(Collected data Opens)

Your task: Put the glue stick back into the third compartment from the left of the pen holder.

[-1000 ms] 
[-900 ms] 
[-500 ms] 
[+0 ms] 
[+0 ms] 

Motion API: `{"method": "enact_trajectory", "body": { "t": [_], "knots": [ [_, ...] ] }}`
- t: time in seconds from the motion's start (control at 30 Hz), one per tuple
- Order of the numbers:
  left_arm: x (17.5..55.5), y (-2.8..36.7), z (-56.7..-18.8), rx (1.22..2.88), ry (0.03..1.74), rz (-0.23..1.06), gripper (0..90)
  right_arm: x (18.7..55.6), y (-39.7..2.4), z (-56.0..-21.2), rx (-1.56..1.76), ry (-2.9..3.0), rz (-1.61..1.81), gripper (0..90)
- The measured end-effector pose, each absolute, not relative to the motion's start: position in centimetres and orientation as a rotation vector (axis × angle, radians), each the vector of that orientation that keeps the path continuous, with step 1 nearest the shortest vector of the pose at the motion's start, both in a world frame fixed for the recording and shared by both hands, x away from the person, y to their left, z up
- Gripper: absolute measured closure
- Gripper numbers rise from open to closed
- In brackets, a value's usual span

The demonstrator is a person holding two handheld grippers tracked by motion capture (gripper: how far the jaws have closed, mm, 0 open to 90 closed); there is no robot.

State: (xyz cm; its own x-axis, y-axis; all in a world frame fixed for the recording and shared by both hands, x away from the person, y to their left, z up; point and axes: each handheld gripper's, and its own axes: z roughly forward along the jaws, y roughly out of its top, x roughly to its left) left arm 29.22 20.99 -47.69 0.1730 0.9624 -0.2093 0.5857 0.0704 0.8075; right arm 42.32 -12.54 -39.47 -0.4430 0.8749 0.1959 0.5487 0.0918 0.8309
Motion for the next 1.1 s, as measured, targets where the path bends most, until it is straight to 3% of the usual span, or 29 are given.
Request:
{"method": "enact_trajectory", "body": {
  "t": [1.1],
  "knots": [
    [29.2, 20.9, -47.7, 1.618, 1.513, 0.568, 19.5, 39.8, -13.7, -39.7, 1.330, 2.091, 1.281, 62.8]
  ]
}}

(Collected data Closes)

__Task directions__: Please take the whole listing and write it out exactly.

__Result__:
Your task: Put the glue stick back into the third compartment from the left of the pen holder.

[-1000 ms] 
[-900 ms] 
[-500 ms] 
[+0 ms] 
[+0 ms] 

Motion API: `{"method": "enact_trajectory", "body": { "t": [_], "knots": [ [_, ...] ] }}`
- t: time in seconds from the motion's start (control at 30 Hz), one per tuple
- Order of the numbers:
  left_arm: x (17.5..55.5), y (-2.8..36.7), z (-56.7..-18.8), rx (1.22..2.88), ry (0.03..1.74), rz (-0.23..1.06), gripper (0..90)
  right_arm: x (18.7..55.6), y (-39.7..2.4), z (-56.0..-21.2), rx (-1.56..1.76), ry (-2.9..3.0), rz (-1.61..1.81), gripper (0..90)
- The measured end-effector pose, each absolute, not relative to the motion's start: position in centimetres and orientation as a rotation vector (axis × angle, radians), each the vector of that orientation that keeps the path continuous, with step 1 nearest the shortest vector of the pose at the motion's start, both in a world frame fixed for the recording and shared by both hands, x away from the person, y to their left, z up
- Gripper: absolute measured closure
- Gripper numbers rise from open to closed
- In brackets, a value's usual span

The demonstrator is a person holding two handheld grippers tracked by motion capture (gripper: how far the jaws have closed, mm, 0 open to 90 closed); there is no robot.

State: (xyz cm; its own x-axis, y-axis; all in a world frame fixed for the recording and shared by both hands, x away from the person, y to their left, z up; point and axes: each handheld gripper's, and its own axes: z roughly forward along the jaws, y roughly out of its top, x roughly to its left) left arm 29.22 20.99 -47.69 0.1730 0.9624 -0.2093 0.5857 0.0704 0.8075; right arm 42.32 -12.54 -39.47 -0.4430 0.8749 0.1959 0.5487 0.0918 0.8309
Motion for the next 1.1 s, as measured, targets where the path bends most, until it is straight to 3% of the usual span, or 29 are given.
Request:
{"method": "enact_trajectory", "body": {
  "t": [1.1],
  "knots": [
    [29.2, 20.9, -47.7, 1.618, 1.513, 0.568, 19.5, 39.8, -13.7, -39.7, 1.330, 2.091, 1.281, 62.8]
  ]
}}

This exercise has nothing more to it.